如果您的来源是灰度图像,那么可以在127处关闭它,并使所有&gt; 127个值&#39; 1&#39;并且所有&lt; = 127值&#39; 0&#39;,但为了获得更准确的表示,查看抖动函数可能会有用。
对于127截止方式,你只需要制作一个8位数据的数组,每个像素的亮度应该在每个字节的0-255范围内。转换为黑白是非常简单的:
for (Int32 i=0; i > imagedata.Length; i++)
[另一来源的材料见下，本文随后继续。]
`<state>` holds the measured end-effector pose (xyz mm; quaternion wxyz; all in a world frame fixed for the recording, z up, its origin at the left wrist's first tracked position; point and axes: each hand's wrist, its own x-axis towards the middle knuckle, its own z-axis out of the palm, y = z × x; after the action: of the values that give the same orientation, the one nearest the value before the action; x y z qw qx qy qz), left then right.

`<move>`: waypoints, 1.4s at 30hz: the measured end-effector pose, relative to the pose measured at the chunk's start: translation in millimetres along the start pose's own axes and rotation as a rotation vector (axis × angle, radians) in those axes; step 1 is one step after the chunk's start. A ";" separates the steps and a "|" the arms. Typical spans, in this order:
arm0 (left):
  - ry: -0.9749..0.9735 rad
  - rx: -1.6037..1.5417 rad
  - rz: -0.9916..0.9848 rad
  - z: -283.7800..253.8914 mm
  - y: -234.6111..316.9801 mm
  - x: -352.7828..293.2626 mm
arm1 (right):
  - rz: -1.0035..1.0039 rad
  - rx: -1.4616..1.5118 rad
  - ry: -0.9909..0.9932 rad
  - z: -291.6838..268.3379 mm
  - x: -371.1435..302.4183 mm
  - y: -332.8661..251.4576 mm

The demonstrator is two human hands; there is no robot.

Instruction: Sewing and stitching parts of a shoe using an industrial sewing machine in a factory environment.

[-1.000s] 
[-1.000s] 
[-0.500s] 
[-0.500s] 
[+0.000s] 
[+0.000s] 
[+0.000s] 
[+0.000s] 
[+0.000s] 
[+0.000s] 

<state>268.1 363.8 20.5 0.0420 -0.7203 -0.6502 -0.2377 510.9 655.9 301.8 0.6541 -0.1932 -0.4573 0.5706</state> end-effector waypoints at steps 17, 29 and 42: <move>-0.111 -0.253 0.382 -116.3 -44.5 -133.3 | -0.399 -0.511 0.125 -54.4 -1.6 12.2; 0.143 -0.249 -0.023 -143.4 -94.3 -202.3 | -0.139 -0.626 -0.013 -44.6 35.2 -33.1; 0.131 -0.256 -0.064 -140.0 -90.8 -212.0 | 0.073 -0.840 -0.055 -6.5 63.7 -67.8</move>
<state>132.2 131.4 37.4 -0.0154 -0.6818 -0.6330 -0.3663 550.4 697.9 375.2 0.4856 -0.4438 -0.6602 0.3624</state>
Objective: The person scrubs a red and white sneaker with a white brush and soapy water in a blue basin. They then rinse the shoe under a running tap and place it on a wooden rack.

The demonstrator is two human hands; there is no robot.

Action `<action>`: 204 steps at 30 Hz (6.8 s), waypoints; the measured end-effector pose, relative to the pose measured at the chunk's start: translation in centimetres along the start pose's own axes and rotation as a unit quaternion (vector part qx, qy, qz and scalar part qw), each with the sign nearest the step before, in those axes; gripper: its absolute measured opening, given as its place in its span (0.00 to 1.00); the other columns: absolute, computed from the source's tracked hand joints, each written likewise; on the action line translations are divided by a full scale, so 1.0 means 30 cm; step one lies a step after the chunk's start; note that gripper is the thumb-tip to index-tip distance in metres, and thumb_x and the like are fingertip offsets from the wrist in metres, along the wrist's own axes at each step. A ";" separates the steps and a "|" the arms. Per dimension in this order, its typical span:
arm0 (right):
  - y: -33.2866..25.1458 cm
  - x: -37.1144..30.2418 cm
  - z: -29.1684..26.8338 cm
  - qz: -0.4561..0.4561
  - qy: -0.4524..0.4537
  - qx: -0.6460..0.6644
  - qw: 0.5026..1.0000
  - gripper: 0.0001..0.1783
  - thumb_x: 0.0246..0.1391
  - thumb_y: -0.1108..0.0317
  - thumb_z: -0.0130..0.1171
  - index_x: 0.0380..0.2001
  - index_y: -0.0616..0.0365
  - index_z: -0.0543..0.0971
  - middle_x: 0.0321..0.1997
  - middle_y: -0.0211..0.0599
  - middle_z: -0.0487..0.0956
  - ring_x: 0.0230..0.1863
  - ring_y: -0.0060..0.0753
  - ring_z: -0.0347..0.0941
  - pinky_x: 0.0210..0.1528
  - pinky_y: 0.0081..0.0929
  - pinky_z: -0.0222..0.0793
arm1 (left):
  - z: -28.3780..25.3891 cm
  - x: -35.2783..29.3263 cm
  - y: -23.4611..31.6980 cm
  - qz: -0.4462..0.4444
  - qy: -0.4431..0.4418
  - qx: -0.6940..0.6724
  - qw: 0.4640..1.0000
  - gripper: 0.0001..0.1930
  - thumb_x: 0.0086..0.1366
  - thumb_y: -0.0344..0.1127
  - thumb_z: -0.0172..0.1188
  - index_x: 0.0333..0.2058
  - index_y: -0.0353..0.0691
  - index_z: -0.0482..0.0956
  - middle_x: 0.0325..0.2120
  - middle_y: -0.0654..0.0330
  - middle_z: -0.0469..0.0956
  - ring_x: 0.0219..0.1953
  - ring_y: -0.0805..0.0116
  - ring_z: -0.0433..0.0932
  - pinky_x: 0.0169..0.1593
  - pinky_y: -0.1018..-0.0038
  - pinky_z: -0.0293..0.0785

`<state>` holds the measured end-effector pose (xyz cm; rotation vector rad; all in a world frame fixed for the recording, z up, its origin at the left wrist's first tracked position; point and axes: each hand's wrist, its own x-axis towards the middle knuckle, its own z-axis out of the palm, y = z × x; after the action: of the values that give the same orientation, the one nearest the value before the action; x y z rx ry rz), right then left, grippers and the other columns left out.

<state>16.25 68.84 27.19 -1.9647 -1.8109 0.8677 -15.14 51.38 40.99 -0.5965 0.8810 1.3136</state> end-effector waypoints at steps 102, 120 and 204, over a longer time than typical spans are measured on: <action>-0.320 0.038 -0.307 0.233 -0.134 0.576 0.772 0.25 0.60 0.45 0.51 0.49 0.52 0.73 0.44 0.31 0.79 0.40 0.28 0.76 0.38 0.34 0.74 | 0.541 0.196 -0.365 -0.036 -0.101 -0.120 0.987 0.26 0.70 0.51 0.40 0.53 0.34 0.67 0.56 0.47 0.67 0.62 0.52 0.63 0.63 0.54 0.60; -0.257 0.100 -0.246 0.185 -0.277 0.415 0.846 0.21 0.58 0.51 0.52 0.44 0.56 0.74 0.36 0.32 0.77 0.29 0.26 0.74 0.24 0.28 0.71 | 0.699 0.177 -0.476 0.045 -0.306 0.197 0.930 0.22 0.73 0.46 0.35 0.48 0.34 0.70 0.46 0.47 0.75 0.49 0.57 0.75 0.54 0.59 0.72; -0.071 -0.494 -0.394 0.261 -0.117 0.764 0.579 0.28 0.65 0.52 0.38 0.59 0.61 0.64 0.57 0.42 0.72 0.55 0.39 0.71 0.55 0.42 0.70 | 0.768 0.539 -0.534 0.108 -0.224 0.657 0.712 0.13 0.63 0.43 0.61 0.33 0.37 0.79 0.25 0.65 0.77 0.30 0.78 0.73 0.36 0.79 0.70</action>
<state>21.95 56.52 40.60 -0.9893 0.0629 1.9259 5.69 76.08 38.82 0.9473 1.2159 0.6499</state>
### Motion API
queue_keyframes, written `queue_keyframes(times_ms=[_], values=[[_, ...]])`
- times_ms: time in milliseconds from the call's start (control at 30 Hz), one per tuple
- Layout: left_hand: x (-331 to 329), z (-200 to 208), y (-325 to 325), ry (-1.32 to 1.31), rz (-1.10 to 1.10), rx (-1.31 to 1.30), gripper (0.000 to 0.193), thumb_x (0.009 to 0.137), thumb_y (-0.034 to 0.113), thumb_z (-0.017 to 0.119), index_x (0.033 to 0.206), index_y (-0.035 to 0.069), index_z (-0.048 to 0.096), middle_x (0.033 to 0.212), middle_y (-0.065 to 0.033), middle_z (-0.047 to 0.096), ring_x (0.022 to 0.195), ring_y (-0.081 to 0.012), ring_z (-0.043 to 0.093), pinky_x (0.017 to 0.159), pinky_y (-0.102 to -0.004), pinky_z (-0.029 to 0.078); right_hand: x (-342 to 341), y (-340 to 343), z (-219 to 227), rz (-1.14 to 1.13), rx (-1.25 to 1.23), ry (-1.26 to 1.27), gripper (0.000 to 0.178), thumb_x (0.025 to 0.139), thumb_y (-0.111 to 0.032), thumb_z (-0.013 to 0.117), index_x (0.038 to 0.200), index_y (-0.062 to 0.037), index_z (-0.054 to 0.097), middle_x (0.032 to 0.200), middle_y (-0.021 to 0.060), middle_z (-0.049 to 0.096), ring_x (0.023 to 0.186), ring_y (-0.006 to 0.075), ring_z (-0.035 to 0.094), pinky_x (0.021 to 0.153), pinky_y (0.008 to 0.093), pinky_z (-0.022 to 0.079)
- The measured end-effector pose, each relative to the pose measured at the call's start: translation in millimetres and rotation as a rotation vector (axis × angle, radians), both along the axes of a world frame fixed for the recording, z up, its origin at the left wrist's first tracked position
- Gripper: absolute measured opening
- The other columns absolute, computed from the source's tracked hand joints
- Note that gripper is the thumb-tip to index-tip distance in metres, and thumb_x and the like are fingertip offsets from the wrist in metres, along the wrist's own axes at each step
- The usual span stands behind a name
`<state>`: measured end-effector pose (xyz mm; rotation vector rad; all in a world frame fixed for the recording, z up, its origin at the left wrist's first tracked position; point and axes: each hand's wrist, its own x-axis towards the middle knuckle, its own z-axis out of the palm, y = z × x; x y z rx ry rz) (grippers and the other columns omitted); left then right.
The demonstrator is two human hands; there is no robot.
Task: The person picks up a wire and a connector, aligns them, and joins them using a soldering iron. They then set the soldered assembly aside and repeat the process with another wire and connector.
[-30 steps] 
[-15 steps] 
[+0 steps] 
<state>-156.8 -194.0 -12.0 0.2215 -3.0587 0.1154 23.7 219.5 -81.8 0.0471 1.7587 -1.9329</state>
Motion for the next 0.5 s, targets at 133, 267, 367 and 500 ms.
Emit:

imagedata[i] = imagedata[i] > 127 ? 1 : 0;
然后,要将其转换为1位数据数组,可以使用此功能。 &#34;步幅&#34;是您在代码中获得scanlineSize
的内容。请注意,此函数仅为步幅分配所需的最小字节数。
/// <summary>
/// Converts given raw image data for a paletted 8-bit image to lower amount of bits per pixel.
/// </summary>
/// <param name="data8bit">The eight bit per pixel image data</param>
/// <param name="width">The width of the image</param>
/// <param name="height">The height of the image</param>
/// <param name="newBpp">The new amount of bits per pixel</param>
/// <param name="stride">Stride used in the original image data. Will be adjusted to the new stride value.</param>
/// <param name="bigEndian">Values inside a single byte are read from the largest to the smallest bit.</param>
/// <returns>The image data converted to the requested amount of bits per pixel.</returns>
private static Byte[] ConvertFrom8Bit(Byte[] data8bit, Int32 width, Int32 height, Int32 bitsLength, Boolean bigEndian)
{
if (newBpp > 8)
throw new ArgumentException("Cannot convert to bit format greater than 8!", "newBpp");
if (stride < width)
throw new ArgumentException("Stride is too small for the given width!", "stride");
if (data8bit.Length < stride * height)
throw new ArgumentException("Data given data is too small to contain an 8-bit image of the given dimensions", "data8bit");
Int32 parts = 8 / bitsLength;
// Amount of bytes to write per width
Int32 stride = ((bpp * width) + 7) / 8;
// Bit mask for reducing original data to actual bits maximum.
// Should not be needed if data is correct, but eh.
Int32 bitmask = (1 << bitsLength) - 1;
Byte[] dataXbit = new Byte[stride * height];
// Actual conversion porcess.
for (Int32 y = 0; y < height; y++)
{
for (Int32 x = 0; x < width; x++)
{
// This will hit the same byte multiple times
Int32 indexXbit = y * stride + x / parts;
// This will always get a new index
Int32 index8bit = y * width + x;
// Amount of bits to shift the data to get to the current pixel data
Int32 shift = (x % parts) * bitsLength;
// Reversed for big-endian
if (bigEndian)
shift = 8 - shift - bitsLength;
// Get data, reduce to bit rate, shift it and store it.
dataXbit[indexXbit] |= (Byte)((data8bit[index8bit] & bitmask) << shift);
}
}
return dataXbit;
}
然后,只需要创建一个正确尺寸的新1位tiff,获得它的步幅,并将这些结果字节逐行写入tiff,同时牢记步幅。
注意:我不知道这与tiff有什么关系,但在.Net中,1位图像是调色板,因此您可能需要为新图像指定一个包含该图像的调色板黑与白。